YOUR INSTRUCTIONS.
Your reply should contain only the line with "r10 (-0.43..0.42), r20" and the lines after it through the end of the data, each written out exactly.

(Beginning of DATASET CONTENT)

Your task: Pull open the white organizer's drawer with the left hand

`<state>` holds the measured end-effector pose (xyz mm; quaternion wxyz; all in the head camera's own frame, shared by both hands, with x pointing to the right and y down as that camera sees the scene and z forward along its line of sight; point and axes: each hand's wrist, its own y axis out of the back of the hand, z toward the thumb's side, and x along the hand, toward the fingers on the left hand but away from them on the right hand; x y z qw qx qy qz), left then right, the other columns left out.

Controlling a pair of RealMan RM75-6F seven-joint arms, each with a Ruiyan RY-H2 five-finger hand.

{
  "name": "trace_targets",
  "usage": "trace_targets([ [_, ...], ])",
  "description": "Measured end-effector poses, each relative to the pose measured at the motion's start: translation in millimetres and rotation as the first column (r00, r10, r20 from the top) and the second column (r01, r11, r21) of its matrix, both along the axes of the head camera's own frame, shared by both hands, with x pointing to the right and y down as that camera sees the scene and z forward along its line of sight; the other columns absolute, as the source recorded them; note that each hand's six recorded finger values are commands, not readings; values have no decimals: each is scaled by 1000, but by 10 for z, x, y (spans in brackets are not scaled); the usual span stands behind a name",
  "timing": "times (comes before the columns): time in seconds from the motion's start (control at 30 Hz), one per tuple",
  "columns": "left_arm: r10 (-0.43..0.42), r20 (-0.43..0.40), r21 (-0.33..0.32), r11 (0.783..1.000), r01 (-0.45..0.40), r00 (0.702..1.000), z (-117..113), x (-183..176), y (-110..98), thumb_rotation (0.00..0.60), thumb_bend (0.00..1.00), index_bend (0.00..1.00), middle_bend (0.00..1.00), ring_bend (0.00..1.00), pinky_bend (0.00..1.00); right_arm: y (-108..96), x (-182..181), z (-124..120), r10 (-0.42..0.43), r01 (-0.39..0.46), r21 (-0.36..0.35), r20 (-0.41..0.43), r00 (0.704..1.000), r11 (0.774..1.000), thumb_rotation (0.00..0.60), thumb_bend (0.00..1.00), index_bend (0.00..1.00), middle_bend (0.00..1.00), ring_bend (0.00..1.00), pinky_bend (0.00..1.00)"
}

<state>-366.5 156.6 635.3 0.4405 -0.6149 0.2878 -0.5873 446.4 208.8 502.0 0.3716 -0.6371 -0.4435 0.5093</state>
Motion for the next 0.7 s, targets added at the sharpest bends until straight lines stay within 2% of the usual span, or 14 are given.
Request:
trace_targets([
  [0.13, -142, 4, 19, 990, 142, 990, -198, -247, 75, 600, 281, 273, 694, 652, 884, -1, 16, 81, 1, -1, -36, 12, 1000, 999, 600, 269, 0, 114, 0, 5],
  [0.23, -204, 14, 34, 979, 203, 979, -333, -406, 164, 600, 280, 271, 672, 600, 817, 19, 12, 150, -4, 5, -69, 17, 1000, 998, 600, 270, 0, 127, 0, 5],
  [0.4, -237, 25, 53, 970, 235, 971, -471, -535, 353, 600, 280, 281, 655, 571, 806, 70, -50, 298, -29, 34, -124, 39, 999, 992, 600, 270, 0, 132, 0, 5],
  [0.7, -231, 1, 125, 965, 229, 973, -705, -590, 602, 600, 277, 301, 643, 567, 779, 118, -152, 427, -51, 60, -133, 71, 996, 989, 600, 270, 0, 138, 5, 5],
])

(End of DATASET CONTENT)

RESPONSE TO THIS EXERCISE.
  "columns": "left_arm: r10 (-0.43..0.42), r20 (-0.43..0.40), r21 (-0.33..0.32), r11 (0.783..1.000), r01 (-0.45..0.40), r00 (0.702..1.000), z (-117..113), x (-183..176), y (-110..98), thumb_rotation (0.00..0.60), thumb_bend (0.00..1.00), index_bend (0.00..1.00), middle_bend (0.00..1.00), ring_bend (0.00..1.00), pinky_bend (0.00..1.00); right_arm: y (-108..96), x (-182..181), z (-124..120), r10 (-0.42..0.43), r01 (-0.39..0.46), r21 (-0.36..0.35), r20 (-0.41..0.43), r00 (0.704..1.000), r11 (0.774..1.000), thumb_rotation (0.00..0.60), thumb_bend (0.00..1.00), index_bend (0.00..1.00), middle_bend (0.00..1.00), ring_bend (0.00..1.00), pinky_bend (0.00..1.00)"
}

<state>-366.5 156.6 635.3 0.4405 -0.6149 0.2878 -0.5873 446.4 208.8 502.0 0.3716 -0.6371 -0.4435 0.5093</state>
Motion for the next 0.7 s, targets added at the sharpest bends until straight lines stay within 2% of the usual span, or 14 are given.
Request:
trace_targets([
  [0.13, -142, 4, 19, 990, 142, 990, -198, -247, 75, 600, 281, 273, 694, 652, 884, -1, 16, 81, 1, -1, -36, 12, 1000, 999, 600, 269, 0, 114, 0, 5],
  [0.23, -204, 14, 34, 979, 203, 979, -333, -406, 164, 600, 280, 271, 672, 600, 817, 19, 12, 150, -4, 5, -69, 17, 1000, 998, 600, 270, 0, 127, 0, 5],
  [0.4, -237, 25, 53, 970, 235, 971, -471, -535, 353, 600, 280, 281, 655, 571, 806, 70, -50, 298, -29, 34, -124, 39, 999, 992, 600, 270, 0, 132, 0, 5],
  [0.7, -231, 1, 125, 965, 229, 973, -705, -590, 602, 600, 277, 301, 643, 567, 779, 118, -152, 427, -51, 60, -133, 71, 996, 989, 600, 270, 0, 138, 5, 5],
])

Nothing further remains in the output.